[Items from a data source]
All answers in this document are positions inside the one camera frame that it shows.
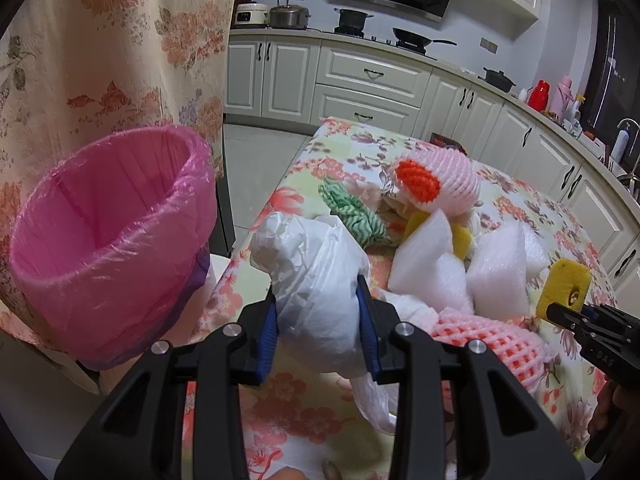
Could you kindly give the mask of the person's right hand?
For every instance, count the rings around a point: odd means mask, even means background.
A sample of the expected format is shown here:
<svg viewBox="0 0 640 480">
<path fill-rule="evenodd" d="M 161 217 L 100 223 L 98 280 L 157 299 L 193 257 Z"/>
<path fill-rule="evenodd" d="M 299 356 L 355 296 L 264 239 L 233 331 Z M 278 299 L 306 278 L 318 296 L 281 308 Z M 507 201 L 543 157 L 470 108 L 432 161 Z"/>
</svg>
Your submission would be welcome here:
<svg viewBox="0 0 640 480">
<path fill-rule="evenodd" d="M 608 380 L 600 389 L 597 395 L 597 405 L 594 409 L 590 422 L 588 424 L 588 432 L 590 436 L 594 436 L 602 431 L 608 424 L 608 410 L 613 402 L 613 396 L 617 385 L 612 380 Z"/>
</svg>

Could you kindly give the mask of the person's left hand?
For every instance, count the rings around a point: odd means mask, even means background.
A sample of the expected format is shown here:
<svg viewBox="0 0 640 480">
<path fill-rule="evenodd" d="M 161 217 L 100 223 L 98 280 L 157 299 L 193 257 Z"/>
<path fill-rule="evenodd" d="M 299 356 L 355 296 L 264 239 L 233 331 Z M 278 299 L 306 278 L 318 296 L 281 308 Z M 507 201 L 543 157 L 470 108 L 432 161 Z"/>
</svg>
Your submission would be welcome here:
<svg viewBox="0 0 640 480">
<path fill-rule="evenodd" d="M 320 471 L 326 480 L 343 480 L 343 475 L 332 460 L 324 460 Z M 309 480 L 306 470 L 294 467 L 283 467 L 268 477 L 268 480 Z"/>
</svg>

## TASK DETAILS
The answer must be every line of the records above that holds the word "hand".

## REPLY TO THE EXERCISE
Could you kindly give the mask of the person's right hand?
Could you kindly give the mask of the person's left hand?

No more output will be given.